Early difference in tissue pH and microvascular hemodynamics in hemorrhagic shock resuscitation using polyethylene glycol-albumin- and hydroxyethyl starch-based plasma expanders.

The hamster chamber window model was subjected to hemorrhagic shock by the withdrawal of 50% of blood volume (BV). BV was restored 1 h after hemorrhage with a single volume infusion (resuscitation) of 25% BV with polyethylene glycol (PEG)-conjugated bovine serum albumin (Alb) and hydroxyethyl starch (HES). Hemorrhage, shock, and resuscitation were monitored continuously in terms of mean arterial pressure (MAP), microvascular blood flow, capillary perfusion, and tissue pH. Blood samples for laboratory parameters were taken at baseline, shock, and resuscitation. Intravascular and tissue pO2 were assessed after resuscitation, and microvascular oxygen supply and extraction were calculated and corrected for pH effect on hemoglobin saturation. Resuscitation with PEG-Alb restored systemic and microvascular parameters up to the end of the observation period (90 min). HES was identical to PEG-Alb resuscitation during the initial 10 to 15 min, but was not sustained subsequently. The trend of recovery in MAP for HES persisted beyond the time when both function capillary density and tissue pH decreased, thus MAP was not indicative of early microvascular dysfunction.

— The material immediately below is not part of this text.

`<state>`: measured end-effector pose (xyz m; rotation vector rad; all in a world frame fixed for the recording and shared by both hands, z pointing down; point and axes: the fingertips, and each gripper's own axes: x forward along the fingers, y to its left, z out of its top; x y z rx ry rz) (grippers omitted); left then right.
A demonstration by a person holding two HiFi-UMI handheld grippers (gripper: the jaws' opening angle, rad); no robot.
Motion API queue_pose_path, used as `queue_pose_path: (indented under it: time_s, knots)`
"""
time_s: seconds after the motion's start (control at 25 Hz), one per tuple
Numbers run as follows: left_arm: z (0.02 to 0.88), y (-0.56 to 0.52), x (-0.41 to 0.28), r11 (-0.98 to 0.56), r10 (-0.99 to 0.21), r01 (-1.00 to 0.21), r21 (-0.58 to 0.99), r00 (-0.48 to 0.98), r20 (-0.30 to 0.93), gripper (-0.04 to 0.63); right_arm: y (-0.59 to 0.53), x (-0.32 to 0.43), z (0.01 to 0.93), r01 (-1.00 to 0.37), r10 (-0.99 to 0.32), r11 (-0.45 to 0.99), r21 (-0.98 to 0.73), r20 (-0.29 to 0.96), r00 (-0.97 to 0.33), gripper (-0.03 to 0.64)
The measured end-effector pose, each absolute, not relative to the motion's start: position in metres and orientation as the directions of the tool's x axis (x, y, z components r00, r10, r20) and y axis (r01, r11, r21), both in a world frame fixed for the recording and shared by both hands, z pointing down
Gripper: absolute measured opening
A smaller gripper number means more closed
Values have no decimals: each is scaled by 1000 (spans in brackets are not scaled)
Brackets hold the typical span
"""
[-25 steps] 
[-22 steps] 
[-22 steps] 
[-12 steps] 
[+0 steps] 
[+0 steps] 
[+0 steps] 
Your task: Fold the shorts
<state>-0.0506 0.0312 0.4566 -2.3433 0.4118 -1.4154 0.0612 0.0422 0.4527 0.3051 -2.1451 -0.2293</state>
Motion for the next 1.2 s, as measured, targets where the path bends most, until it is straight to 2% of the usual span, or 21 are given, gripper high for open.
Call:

Hemoglobin oxygen saturation estimation showed a significant pH dependence. However, oxygen-dependant parameters corrected for pH varied less than 10% from uncorrected data. Early differences found at the microvascular levels suggest that decisions to amend end-result of resuscitation may be short and on the order of minutes. Furthermore, PEG-Alb appears to provide early and long-term sustained systemic and microvascular recovery when used to restitute perfusion and metabolic conditions after resuscitation from hemorrhagic shock.